Shao-Yun Hsu
BME PhD Proposal Presentation

Date: 2026-05-21
Time: 10:00 am to 12:00 pm 
Location / Meeting Link: 102A Conference Room Pettit in the Pettit Microelectronics Building /https://teams.microsoft.com/meet/23010688847336?p=rRVOT0BNqV7tAGEbRb

Committee Members:
Dr. Andres Garcia Dr. Susan Thomas Dr. Ankur Singh Dr. Robers Sibley 


Title: Engineered PEG-4MAL Hydrogels to Enhance and Simplify Lymphedema Microsurgery 

Abstract:
Lymphedema is a chronic, progressive condition of impaired lymphatic transport that affects hundreds of millions of people worldwide and remains incurable, with most patients managed only by lifelong compression.
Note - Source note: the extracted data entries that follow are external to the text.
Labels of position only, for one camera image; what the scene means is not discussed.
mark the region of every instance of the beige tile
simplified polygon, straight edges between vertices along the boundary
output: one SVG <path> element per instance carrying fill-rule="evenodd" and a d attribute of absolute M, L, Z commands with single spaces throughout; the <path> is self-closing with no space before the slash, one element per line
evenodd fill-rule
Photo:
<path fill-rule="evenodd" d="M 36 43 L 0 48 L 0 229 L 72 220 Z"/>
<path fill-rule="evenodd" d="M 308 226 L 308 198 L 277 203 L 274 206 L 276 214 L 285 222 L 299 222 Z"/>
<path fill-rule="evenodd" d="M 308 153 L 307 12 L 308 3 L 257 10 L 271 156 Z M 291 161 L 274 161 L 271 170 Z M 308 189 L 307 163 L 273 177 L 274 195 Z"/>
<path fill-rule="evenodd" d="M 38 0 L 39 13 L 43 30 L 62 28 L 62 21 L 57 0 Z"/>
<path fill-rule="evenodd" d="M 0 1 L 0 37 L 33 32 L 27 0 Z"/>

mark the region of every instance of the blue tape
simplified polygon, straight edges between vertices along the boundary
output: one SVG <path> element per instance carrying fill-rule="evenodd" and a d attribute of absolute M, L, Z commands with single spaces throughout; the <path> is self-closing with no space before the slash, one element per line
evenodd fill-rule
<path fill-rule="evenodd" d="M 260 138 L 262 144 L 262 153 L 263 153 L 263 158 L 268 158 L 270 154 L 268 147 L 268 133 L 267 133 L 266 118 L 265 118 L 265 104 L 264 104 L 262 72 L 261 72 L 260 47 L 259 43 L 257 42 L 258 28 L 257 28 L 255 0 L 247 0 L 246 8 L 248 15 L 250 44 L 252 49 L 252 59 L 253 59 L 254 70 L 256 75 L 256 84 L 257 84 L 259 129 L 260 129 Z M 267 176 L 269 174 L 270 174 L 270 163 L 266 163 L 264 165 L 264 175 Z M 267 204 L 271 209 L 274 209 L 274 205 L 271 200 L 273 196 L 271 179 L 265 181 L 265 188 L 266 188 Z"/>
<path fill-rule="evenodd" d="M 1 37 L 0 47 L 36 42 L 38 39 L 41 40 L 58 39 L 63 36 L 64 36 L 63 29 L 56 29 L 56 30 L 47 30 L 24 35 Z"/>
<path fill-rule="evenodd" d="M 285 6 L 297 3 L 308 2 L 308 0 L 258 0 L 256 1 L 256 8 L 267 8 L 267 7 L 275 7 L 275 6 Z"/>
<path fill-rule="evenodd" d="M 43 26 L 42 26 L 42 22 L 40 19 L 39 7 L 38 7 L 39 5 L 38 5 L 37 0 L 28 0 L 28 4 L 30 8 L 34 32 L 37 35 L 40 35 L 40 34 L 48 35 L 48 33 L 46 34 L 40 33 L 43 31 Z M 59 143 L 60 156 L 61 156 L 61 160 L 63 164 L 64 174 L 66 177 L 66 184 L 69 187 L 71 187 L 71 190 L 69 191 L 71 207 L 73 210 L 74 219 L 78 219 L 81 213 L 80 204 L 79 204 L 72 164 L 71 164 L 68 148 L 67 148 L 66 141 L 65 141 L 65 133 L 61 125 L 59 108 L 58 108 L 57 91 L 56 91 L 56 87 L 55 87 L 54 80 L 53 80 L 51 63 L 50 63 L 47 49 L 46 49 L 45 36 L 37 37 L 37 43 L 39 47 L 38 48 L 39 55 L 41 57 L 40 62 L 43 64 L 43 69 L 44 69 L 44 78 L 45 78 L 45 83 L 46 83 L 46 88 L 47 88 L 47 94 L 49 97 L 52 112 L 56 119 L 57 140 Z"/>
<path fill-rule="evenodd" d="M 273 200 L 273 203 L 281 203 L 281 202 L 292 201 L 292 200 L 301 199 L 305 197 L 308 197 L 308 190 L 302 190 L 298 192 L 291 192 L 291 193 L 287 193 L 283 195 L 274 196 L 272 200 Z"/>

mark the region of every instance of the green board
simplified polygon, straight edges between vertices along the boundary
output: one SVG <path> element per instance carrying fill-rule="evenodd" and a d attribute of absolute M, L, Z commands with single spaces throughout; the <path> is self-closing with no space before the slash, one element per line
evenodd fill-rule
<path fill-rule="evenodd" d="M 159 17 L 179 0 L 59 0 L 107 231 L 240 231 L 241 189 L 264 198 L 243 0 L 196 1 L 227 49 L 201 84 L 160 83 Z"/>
Microsurgical reconstruction by vascularized lymph node transplant (VLNT) and lymphovenous anastomosis (LVA) offers the most promising therapeutic option for eligible patients, but each procedure is constrained by distinct limitations. VLNT achieves meaningful volume reduction in only about one-third of patients, largely owing to inadequate lymphatic reconnection between the transplanted node and the host vasculature, and harvesting a vascularized flap exposes patients to donor-site morbidity, including donor-site lymphedema and nerve injury. LVA avoids a donor node but requires multiple circumferential microsutures to seal a junction between dramatically size-mismatched lymphatics and veins, restricting access to fewer than 10 percent of eligible patients. This proposal leverages a PEG-4MAL hydrogel platform with tunable stiffness, modular incorporation of adhesive and protease-cleavable peptides, and bioorthogonal growth-factor conjugation to address these gaps in a clinically relevant rat secondary lymphedema model. Aim 1 will establish a lymphedema model and a longitudinal near-infrared functional analysis platform. Aim 2 will determine whether a lymphangiogenic hydrogel implanted at the time of VLNT enhances host-to-graft reconnection and accelerates volume and functional recovery. Aim 3 will reduce surgical complexity through two complementary strategies: a flap-free, anastomosis-free artificial lymph node generated by VEGF-A-driven pedicle-to-node angiogenesis, and an in situ-gelling hydrogel sealant that replaces circumferential sutures in LVA. Collectively, these aims aim to expand both the efficacy and accessibility of lymphedema microsurgery.